▸ DESCRIPTION OF THE TASK
When a line in the listing below contains the word "answers", return a copy of that line.

*** Opening of EXCERPTED DATA ***

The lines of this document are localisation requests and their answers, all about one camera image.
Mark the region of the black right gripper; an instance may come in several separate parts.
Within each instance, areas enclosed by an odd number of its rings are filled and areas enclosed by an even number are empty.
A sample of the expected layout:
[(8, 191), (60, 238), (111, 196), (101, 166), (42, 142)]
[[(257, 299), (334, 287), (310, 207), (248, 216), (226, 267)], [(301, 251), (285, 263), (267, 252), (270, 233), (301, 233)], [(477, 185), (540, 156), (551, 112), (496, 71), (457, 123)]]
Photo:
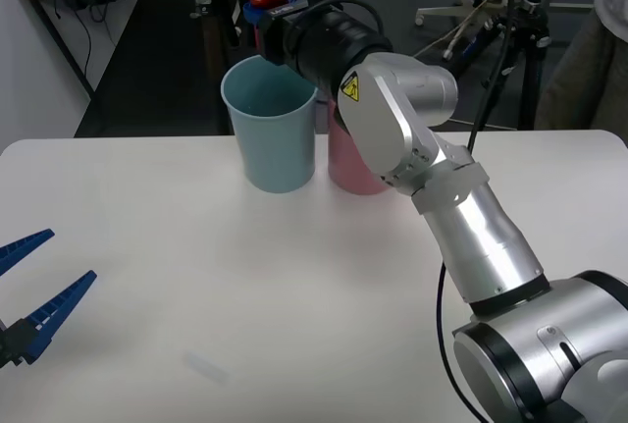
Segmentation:
[(288, 0), (288, 4), (264, 10), (247, 2), (243, 6), (245, 20), (252, 26), (254, 42), (260, 55), (267, 61), (282, 65), (286, 60), (284, 50), (285, 33), (288, 26), (300, 13), (297, 0)]

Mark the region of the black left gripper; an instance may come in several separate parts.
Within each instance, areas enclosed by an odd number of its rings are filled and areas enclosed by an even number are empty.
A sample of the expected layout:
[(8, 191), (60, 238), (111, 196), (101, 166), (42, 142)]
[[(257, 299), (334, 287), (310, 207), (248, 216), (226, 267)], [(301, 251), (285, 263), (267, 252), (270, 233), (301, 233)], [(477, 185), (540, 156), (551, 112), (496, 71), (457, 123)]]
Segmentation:
[[(37, 232), (0, 247), (0, 275), (10, 271), (29, 254), (54, 237), (51, 229)], [(1, 363), (16, 366), (22, 360), (35, 362), (52, 343), (60, 327), (68, 319), (86, 292), (96, 280), (97, 274), (88, 271), (67, 288), (39, 308), (6, 327), (1, 324)]]

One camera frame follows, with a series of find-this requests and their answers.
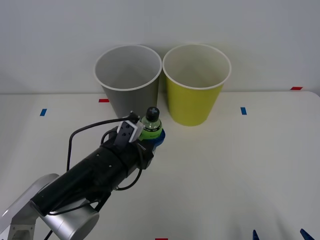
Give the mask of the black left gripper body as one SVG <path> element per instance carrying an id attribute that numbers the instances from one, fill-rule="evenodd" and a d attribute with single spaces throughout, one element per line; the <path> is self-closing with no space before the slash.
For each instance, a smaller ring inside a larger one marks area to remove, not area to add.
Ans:
<path id="1" fill-rule="evenodd" d="M 127 173 L 132 173 L 140 168 L 142 168 L 142 170 L 147 169 L 154 157 L 154 144 L 148 140 L 128 142 L 124 147 L 119 147 L 113 143 L 111 150 L 124 164 Z"/>

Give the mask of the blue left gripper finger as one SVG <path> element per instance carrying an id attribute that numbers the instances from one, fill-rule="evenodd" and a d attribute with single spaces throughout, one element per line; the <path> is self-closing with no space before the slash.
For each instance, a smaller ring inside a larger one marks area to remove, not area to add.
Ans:
<path id="1" fill-rule="evenodd" d="M 166 137 L 165 130 L 162 129 L 160 135 L 159 135 L 157 138 L 152 139 L 153 150 L 154 150 L 154 151 L 156 150 L 156 148 L 157 148 L 158 146 L 160 146 L 160 145 L 164 142 L 165 137 Z"/>

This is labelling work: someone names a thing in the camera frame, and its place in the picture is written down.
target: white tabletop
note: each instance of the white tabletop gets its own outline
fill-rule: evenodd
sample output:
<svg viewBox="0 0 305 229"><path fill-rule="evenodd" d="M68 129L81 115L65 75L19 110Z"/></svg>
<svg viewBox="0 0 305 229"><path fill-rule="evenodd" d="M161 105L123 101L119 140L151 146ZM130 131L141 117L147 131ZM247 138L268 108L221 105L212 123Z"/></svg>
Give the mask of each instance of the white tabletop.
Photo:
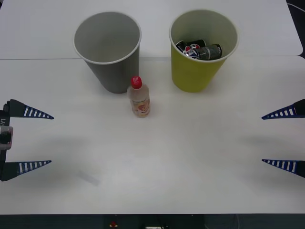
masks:
<svg viewBox="0 0 305 229"><path fill-rule="evenodd" d="M305 160L301 119L261 116L304 98L301 57L234 54L202 93L171 81L170 60L141 58L151 113L104 90L83 60L0 61L12 118L7 161L52 160L0 184L0 214L305 213L305 180L261 161Z"/></svg>
<svg viewBox="0 0 305 229"><path fill-rule="evenodd" d="M199 8L217 10L235 22L242 54L302 53L285 0L6 0L0 10L0 59L78 58L72 46L76 28L89 15L107 10L139 22L141 56L170 56L170 24Z"/></svg>

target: gray paper cup
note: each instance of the gray paper cup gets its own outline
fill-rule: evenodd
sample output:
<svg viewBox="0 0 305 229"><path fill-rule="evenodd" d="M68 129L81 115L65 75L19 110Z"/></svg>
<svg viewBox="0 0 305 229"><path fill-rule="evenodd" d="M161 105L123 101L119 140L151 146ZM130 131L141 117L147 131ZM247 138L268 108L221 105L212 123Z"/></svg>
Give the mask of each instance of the gray paper cup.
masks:
<svg viewBox="0 0 305 229"><path fill-rule="evenodd" d="M124 93L139 75L141 28L120 12L101 12L85 19L73 45L101 84L112 93Z"/></svg>

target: pepsi can
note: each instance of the pepsi can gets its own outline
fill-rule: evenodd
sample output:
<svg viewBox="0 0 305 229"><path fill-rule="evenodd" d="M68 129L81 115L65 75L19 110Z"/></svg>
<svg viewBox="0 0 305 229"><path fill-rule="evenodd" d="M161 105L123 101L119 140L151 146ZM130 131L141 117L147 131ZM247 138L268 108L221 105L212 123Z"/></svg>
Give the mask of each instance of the pepsi can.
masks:
<svg viewBox="0 0 305 229"><path fill-rule="evenodd" d="M179 41L176 43L177 49L179 49L183 54L185 54L186 51L190 49L190 47L184 42L184 41Z"/></svg>
<svg viewBox="0 0 305 229"><path fill-rule="evenodd" d="M206 43L204 40L200 39L193 42L187 42L186 45L189 46L190 49L199 49L201 47L205 47Z"/></svg>
<svg viewBox="0 0 305 229"><path fill-rule="evenodd" d="M219 44L212 44L198 49L194 49L197 54L196 59L202 61L212 61L221 58L223 50Z"/></svg>

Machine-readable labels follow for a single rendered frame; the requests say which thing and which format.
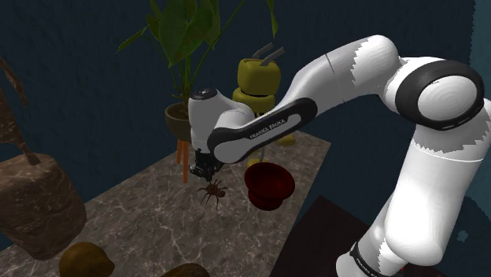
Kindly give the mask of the brown toy spider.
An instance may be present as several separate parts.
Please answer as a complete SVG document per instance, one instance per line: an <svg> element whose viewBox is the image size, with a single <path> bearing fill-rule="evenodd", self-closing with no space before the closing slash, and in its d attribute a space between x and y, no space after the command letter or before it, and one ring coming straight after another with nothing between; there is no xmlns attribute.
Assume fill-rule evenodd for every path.
<svg viewBox="0 0 491 277"><path fill-rule="evenodd" d="M205 197L207 198L206 202L209 202L211 197L216 198L216 204L219 204L221 198L226 195L227 187L222 187L220 184L221 180L209 181L209 184L206 187L201 187L198 191L203 190L205 192L203 198L201 199L201 203L204 201Z"/></svg>

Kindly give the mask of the dark red bowl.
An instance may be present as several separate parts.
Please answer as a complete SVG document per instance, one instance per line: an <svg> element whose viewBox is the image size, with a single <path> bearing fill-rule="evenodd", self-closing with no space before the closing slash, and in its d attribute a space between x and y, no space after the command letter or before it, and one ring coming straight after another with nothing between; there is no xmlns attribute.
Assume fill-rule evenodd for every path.
<svg viewBox="0 0 491 277"><path fill-rule="evenodd" d="M282 166L270 162L248 167L244 181L250 202L264 211L279 208L295 190L293 176Z"/></svg>

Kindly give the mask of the yellow figure with grey antennae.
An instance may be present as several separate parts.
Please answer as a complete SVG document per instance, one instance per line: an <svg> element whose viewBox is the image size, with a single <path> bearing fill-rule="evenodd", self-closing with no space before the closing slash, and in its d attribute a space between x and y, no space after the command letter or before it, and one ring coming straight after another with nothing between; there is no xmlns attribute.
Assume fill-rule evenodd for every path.
<svg viewBox="0 0 491 277"><path fill-rule="evenodd" d="M270 42L256 51L252 57L242 59L238 64L238 88L232 94L232 100L246 104L259 117L275 107L275 94L279 89L281 70L275 59L285 53L283 47L268 54L273 48Z"/></svg>

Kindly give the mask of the brown rounded object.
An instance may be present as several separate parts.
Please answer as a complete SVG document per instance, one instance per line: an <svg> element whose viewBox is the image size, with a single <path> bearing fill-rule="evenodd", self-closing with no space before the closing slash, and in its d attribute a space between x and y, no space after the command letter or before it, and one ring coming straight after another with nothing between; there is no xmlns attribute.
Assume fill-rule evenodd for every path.
<svg viewBox="0 0 491 277"><path fill-rule="evenodd" d="M187 263L167 271L161 277L210 277L210 274L200 264Z"/></svg>

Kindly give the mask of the potted plant on orange stand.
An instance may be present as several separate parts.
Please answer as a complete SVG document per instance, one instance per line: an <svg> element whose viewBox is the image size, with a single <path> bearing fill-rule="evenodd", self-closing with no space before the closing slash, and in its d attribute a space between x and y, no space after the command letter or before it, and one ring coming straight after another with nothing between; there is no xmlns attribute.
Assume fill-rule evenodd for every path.
<svg viewBox="0 0 491 277"><path fill-rule="evenodd" d="M166 0L160 8L156 0L149 0L152 13L146 16L146 26L122 42L121 51L135 40L148 40L168 67L176 66L178 77L172 77L179 101L165 109L169 131L178 139L176 162L183 166L183 182L187 182L190 152L190 121L188 103L194 80L199 72L191 70L191 54L203 43L215 47L227 25L220 23L219 0Z"/></svg>

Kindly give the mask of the dark robot stand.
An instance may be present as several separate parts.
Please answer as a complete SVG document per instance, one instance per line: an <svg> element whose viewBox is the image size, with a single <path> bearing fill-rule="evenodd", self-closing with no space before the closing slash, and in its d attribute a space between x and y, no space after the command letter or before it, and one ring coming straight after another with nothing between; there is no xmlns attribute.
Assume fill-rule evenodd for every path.
<svg viewBox="0 0 491 277"><path fill-rule="evenodd" d="M289 233L269 277L338 277L335 262L368 225L319 196Z"/></svg>

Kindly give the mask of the ochre rounded object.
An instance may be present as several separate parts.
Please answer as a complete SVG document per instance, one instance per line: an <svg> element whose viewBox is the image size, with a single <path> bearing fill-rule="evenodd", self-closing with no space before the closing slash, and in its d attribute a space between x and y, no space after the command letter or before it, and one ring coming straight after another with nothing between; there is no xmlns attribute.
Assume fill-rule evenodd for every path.
<svg viewBox="0 0 491 277"><path fill-rule="evenodd" d="M91 242L70 246L59 261L60 277L110 277L114 269L106 252Z"/></svg>

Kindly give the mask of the brown marbled figure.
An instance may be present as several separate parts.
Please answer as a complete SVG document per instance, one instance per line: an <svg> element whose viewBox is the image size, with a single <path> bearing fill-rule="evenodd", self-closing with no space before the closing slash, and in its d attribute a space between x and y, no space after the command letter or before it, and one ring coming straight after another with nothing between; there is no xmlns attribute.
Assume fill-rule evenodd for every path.
<svg viewBox="0 0 491 277"><path fill-rule="evenodd" d="M83 229L84 203L53 157L29 149L2 89L0 143L22 151L0 162L0 231L32 258L49 260Z"/></svg>

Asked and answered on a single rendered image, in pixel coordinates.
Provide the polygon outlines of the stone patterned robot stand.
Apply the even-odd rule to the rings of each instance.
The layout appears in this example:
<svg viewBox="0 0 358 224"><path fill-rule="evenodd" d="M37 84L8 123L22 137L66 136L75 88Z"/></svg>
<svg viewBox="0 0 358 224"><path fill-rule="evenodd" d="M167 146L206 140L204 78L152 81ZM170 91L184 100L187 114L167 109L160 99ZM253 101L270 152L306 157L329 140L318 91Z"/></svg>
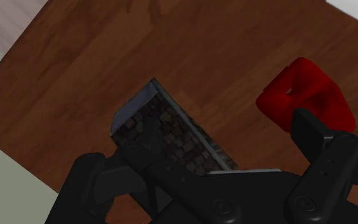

*** Close of EXCERPTED DATA ***

▸ OUTPUT OF THE TASK
The lines of this document are localisation requests and their answers, all about one camera image.
One camera frame follows, with a series of find-this requests and their answers.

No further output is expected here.